Dio nella storia
Dopo che Dio ebbe finito di creare il mondo, nel settimo giorno si riposò, più esattamente fece shabbat (da cui il nostro termine sabato). Per quanto la traduzione italiana renda usualmente il termine con l’espressione “si riposò”, il suo esatto significato è quello di astenersi, fare un passo indietro.
Ma non si tratta solo di una questione terminologica, perché – scrive Santi Grasso nel suo volume Ma Dio interviene nella storia? (Città Nuova, 2022) – lo shabbat è «il modo con cui Dio si rapporta costantemente alla storia umana». Questo atteggiamento di astensione, allora, mette in risalto la responsabilità che l’uomo ha nei confronti della propria vicenda terrena.

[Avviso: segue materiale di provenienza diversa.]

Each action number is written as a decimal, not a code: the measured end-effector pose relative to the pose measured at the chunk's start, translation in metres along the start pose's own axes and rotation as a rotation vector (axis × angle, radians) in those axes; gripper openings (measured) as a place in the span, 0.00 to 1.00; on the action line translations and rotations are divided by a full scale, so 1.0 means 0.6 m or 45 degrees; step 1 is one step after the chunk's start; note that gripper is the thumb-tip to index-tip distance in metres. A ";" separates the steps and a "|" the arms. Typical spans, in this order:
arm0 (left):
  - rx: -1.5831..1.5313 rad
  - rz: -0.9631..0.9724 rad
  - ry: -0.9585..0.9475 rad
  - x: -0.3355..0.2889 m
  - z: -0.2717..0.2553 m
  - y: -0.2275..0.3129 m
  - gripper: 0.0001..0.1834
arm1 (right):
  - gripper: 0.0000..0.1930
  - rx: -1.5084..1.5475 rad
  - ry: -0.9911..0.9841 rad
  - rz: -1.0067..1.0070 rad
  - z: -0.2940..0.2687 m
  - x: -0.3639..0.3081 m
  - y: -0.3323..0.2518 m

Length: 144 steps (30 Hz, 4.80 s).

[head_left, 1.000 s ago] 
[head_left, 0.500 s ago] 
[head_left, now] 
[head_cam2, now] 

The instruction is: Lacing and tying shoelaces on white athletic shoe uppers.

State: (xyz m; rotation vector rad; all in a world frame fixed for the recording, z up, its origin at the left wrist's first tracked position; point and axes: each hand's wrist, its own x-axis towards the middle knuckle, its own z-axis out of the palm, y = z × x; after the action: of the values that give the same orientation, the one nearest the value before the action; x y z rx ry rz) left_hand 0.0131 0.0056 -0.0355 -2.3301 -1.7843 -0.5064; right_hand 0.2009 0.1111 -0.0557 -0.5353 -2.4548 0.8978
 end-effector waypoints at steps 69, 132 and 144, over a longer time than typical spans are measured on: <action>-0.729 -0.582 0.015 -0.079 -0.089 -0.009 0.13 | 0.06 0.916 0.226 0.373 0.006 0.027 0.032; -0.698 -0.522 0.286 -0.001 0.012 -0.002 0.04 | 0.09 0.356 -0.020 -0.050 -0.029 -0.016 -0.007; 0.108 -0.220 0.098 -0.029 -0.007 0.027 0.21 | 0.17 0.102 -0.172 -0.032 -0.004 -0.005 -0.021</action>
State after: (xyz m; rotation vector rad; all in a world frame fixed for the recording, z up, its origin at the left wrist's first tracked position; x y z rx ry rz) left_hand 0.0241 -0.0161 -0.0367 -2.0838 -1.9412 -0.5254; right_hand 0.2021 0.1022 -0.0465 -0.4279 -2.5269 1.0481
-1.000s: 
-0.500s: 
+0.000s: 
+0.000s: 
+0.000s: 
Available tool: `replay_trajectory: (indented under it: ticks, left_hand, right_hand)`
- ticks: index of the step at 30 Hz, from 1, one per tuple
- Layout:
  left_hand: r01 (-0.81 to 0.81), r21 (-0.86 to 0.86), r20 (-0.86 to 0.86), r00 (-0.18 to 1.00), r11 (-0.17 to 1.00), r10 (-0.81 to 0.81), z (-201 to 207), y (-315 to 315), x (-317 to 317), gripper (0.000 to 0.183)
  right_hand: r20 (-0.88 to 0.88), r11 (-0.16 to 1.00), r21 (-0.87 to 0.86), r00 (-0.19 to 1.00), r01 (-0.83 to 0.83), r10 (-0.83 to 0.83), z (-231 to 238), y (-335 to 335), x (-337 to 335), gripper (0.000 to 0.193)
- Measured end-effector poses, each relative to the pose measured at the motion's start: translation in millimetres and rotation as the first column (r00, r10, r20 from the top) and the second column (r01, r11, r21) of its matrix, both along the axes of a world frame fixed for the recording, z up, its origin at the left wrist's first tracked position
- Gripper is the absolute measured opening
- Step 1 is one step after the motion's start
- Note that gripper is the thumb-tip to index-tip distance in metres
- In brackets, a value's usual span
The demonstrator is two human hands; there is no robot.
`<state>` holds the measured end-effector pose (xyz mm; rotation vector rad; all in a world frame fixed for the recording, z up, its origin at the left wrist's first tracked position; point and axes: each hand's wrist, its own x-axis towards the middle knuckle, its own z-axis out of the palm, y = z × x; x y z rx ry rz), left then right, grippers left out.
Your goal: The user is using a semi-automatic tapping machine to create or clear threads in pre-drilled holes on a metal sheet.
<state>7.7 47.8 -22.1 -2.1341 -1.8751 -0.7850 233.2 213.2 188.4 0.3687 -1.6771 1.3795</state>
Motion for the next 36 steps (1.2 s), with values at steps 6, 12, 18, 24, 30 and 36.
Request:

Parte da qui il cammino di Grasso attraverso l’Antico e il Nuovo Testamento, teso a indagare come Dio sia effettivamente intervenuto nella storia d’Israele e quanto spesso letture superficiali delle Scritture ne abbiano frainteso il senso più autentico. La logica, infatti, di un Dio interventista che entra provvidenzialmente nella storia (le Scritture non hanno un termine equivalente al concetto di provvidenza) e stermina i nemici, qui quelli del popolo ebraico, è spesso frutto di un’interpolazione degli autori biblici, che peraltro hanno costruito racconti simbolici più che riportare cronachisticamente fatti reali.
Lungo il percorso che va dalla Genesi all’Apocalisse, invece, si erge improvvisa la croce di Cristo, vero scandalo per le genti. Se si fosse trattato di un ingresso trionfale di Dio nella storia probabilmente il Figlio dell’Uomo sarebbe sceso dalla croce dimostrando chi era realmente. Ma così non è stato. Non solo. I Vangeli ci raccontano che il velo del tempio si squarcia.
Dal momento che il tempio di Israele non aveva un velo, cosa si è realmente squarciato? Simbolicamente, dice Grasso, la sacralità del tempio che lascia il posto alla sacralità della croce, il nuovo luogo d’incontro con Dio, il più autentico modo dello stare di Dio presso l’uomo.
Si tratta, allora, di andare oltre una visione riduttivamente miracolistica dell’azione divina, spesso ignara di tanto simbolismo biblico, per porsi in ascolto della voce per lo più silenziosa dello Spirito, come impara dolorosamente il profeta Elia, cui Grasso dedica pagine di grande intensità.
Proprio un tale ascolto dovrebbe guidare le azioni degli uomini, i quali al dunque sono personalmente artefici della loro storia.